これまでの時間を取り戻すことは叶わないが、ザラとその子供である兄妹の今後が少しでも明るいものになるための土台作りにはなるだろう。
ザラの件に続いて町にとって大きな事件であるエールタインの父――アウフリーゲンの他界については、剣士である以上誰しもに起こりうることであるため咎めないとした。

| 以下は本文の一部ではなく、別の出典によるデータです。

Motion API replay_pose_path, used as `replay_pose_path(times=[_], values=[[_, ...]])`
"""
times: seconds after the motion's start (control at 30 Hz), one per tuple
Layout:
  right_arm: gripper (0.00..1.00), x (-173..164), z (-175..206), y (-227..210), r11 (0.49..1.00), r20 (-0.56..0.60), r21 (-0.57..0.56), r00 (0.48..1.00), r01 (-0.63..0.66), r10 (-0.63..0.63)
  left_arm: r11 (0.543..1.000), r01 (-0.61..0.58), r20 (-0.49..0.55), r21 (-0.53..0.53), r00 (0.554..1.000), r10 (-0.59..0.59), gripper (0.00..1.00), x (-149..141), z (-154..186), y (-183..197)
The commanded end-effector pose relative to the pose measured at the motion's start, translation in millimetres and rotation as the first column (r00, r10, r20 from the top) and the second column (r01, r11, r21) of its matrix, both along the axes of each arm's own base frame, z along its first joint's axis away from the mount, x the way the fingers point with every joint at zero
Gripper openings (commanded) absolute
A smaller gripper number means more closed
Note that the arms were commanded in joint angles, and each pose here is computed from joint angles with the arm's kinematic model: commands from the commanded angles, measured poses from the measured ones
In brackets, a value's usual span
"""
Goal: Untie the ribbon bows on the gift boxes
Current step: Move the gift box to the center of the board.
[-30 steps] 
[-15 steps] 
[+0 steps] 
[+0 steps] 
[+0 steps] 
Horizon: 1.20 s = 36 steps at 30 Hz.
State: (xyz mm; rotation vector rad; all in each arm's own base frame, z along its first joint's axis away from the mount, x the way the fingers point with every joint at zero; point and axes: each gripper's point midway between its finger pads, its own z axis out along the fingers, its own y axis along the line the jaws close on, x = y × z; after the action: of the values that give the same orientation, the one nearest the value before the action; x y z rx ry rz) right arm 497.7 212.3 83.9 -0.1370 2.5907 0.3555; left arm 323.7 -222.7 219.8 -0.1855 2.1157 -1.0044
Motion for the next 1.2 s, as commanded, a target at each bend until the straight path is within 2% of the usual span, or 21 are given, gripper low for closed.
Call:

しかし今後の交流を円滑にするためには英雄を失くした町民が納得する計らいは必要である、というダンの意見によって、スクリアニア公自らアウフリーゲンの墓へ足を運ぶことも決められた。
「エール――」
「ダン、ありがと。ボクだけじゃなく、町の人たちが納得するようにしてくれるのなら何も言う事はないよ」
「なんだ、今度はいい子になっちまうのかよ。なら大人らしくしなきゃならんな。落ち着いたらヘルマやヨハナだけでなく、俺のところにも来いよ」
「そんなこと、言われなくても嫌がられても行くから覚悟しといて。師匠! って叫びながら抱き着くからさ」
「はあ……ったく、親でもあるってことを忘れないでくれよ」
「あれえ? ボクがダンの娘であることに自信が無いの? らしくないなあ。ダンはさ、見た目通りどこから飛び込んでも倒れずに受け止めてくれる人のはずなんだけど。そこが大好きなのに、違ったのかな」
ダンはエールタインから本音をぶつけられたことに照れを隠しきれず、豪快に後頭部を掻いた。

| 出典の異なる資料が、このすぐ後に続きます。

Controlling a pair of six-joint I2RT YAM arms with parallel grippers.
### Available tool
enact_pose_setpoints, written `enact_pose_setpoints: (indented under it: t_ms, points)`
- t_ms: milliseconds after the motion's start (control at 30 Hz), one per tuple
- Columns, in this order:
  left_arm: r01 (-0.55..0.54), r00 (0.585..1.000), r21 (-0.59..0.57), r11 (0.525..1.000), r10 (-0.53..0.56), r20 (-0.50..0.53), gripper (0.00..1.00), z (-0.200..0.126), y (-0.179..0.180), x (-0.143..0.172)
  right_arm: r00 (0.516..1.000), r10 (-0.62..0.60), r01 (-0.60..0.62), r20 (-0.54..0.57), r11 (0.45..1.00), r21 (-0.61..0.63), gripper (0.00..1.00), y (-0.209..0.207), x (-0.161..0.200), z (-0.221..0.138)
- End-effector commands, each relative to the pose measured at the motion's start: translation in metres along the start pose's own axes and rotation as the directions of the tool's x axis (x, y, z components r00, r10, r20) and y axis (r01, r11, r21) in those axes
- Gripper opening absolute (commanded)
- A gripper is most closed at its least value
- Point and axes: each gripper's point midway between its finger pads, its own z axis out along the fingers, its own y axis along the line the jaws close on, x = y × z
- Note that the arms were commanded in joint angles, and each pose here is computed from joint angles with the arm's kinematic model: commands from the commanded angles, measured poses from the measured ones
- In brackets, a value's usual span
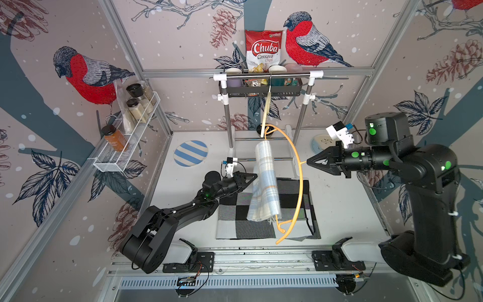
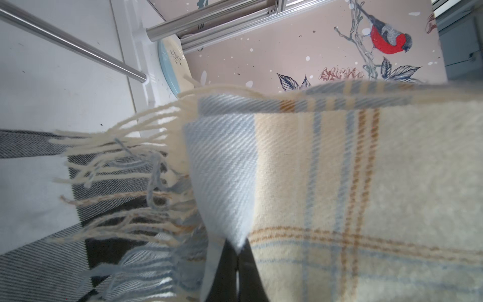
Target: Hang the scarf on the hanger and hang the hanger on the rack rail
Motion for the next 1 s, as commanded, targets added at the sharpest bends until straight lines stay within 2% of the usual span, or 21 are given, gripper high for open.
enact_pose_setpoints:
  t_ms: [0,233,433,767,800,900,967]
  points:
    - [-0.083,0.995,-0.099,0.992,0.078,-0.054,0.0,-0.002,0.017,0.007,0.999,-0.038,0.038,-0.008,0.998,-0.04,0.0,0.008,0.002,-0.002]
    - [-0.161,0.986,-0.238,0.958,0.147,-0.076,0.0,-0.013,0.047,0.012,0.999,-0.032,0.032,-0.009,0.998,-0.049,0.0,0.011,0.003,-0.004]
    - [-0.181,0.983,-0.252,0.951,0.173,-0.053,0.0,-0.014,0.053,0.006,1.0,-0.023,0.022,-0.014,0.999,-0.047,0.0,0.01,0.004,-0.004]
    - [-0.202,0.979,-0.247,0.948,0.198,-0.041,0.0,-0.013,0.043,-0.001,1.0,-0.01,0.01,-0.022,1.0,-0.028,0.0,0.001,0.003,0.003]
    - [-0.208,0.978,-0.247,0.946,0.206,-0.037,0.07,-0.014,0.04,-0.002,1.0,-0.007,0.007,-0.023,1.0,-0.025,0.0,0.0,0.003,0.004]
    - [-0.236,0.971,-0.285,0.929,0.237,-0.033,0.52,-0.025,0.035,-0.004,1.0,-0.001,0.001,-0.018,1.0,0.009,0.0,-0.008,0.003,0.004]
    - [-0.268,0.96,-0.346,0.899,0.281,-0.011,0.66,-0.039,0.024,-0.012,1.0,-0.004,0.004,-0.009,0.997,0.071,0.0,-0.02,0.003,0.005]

それっきり言葉を出せなくなったダンに代わり、ヘルマが答える。
「エール様、ダン様には刺激が強過ぎましたね。でも、今泣きたいほど喜んでいらっしゃいますよ。いっぱい甘えてあげてくださいね」
「ヘルマ、余計な事を言うんじゃない」
「あら、必要な事だと思ったのですが……では以後気を付け――」
「ええい、面倒くさいことにするな。お前はいい仕事をしたよ」
エールタインとヘルマのみならず、ルイーサとヒルデガルドも笑った。
「これで完治しました。もう普通に動けるはずです」
ティベルダはスクリアニア公の背中と頭の下に手を差し入れると、ゆっくり公爵の上半身を起こした。
「本当に治っている」
「今日だけは念のため安静にしてください。明日からは普通に動いて大丈夫なはずです」
「このように不可解なことを体験してしまっては、お前たちの話を聞くしかないな。俺よりもお前たちの方が厄介ではないか」
頭を掻きむしっていたダンは公爵に振り返って答える。
「この子らは特別だよ。今までの能力者より遥かに強力なものを持っている。そしてこの時期に二人が現れたということは、この日を迎えるためなのだと考えている」
任された仕事をやり遂げたティベルダは、一瞬でエールタインの元へと移って甘える。
エールタインが肩を抱きしめて労う姿を見てスクリアニア公が言う。
「今思えば、俺は終わり方に困っていたのかもしれんな。国が広がれば何かが変えられる、事が思うように運ぶのだと自分に言い聞かせて必死に領土を広げた。進めるにつれて状況が変わり求めるものも変わると、当初の目標を目指すことが難しくなる。だが回り道をしてでも辿り着きたいという思いは募るばかりで、目標にさえ辿り着けば犠牲や苦しみは全て解消されると思っていた――だがそれは違っていたようだ。人は傷つくし命を落とせば元には戻らない。各々に思いがあり目標がある。俺にそれをぶち壊す権利までは無かったのだな。悔しいが完敗だ」
回復したことを確認するように立ち上がったスクリアニア公に合わせるように、ダンも立ち上がって背中に手を当てて言う。
「そこまで分かってくれたのなら、町のみんなもすぐに受け入れるはずだ。これから大変だが、頼んだぞ」
ダンが軽く背中を叩いて願いの駄目押しをしてからは二人とも無言になり、じゃれ合う少女たちを眺めていた。